00:14Se infatti le grandi soffrono per le esposizioni in Russia o per le turbulenze dei mercati finanziari,
00:20la lente della Banca d'Italia, che sovrintende gli istituti meno significativi fuori dalla
00:24vigilanza diretta della BCE, si è posata su questa classe di istituti.
00:28Sono stati riconosciuti dei miglioramenti rispetto agli anni scorsi, ma gli strumenti per intervenire
00:33prima del commissariamento sono limitati.
00:36Quest'arma, peraltro, si può usare solo e giustamente in caso di mancato rispetto dei requisiti di
00:42capitale o gravi violazioni delle norme.

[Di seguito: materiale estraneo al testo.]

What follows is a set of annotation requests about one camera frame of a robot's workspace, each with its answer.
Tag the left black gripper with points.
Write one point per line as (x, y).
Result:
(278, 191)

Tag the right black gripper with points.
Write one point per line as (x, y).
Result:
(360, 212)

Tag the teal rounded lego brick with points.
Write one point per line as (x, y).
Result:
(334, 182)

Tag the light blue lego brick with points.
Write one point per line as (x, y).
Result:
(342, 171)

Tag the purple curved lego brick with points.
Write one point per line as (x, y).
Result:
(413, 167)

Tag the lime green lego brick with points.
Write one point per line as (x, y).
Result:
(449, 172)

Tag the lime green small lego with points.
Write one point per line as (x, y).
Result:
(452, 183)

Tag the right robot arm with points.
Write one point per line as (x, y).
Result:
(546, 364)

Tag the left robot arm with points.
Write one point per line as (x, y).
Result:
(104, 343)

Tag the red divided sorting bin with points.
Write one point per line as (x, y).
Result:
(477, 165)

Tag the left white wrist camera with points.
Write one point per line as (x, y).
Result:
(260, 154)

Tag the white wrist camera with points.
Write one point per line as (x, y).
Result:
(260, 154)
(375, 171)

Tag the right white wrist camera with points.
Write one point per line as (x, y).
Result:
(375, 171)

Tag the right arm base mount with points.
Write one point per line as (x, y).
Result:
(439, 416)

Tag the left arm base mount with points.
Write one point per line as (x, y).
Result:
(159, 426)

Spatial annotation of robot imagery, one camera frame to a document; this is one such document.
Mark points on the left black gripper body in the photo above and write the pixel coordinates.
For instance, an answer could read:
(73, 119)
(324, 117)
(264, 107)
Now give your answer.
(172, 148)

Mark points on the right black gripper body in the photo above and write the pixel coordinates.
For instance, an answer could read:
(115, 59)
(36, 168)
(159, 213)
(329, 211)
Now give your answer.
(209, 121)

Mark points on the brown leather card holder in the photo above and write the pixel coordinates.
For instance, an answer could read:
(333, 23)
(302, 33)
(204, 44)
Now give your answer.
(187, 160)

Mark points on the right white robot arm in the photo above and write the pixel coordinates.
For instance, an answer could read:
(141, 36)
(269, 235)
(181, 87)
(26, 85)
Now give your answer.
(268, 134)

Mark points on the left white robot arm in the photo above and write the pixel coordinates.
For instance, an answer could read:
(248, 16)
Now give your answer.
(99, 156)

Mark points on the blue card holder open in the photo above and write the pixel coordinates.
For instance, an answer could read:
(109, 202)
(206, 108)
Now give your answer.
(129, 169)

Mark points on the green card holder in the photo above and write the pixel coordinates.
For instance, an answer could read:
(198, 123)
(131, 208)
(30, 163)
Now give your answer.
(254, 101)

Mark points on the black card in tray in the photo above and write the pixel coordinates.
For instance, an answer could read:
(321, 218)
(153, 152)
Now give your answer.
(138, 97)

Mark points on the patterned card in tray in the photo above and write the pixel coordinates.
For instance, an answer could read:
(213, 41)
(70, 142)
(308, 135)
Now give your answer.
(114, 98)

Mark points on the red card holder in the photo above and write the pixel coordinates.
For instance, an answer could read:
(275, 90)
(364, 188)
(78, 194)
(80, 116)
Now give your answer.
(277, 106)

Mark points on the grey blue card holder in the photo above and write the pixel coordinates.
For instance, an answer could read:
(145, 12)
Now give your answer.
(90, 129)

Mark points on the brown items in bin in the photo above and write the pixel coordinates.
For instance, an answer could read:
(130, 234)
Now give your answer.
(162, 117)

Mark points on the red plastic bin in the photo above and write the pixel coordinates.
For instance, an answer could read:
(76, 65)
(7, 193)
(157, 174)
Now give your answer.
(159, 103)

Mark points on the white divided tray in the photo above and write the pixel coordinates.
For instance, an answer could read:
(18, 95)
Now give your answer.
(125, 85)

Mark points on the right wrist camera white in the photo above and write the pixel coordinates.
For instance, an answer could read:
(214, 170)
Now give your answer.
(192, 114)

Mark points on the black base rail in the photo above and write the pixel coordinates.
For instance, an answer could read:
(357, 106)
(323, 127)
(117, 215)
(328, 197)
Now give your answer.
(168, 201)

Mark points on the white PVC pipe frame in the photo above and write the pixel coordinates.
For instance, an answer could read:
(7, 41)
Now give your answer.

00:44E anche dopo l'eventuale esplodere di una crisi aziendale, non è disponibile un meccanismo
00:49europeo che non sia la liquidazione.
00:52I problemi segnalati più volte in questi giorni dai vertici della Banca d'Italia, il governatore
00:57Visco e il vice direttore generale Angelini rischiano perciò di dover costringere il
01:02sistema bancario a degli interventi di salvataggio tramite il fondo interbancario o con aggregazioni.
01:08Al momento, comunque, non ci sono situazioni di allarme conclamato e diverse operazioni
01:13di fusione sono avvenute in questi ultimi mesi, dall'OPA su CV Bank a quella della Popolare
01:19Lazio su Balconca.
01:20Va ricordato che il comparto bancario, negli scorsi anni, ha messo mano al portafoglio per
01:25ripianare le perdite delle diverse crisi che sono così ricadute sugli azionisti privati.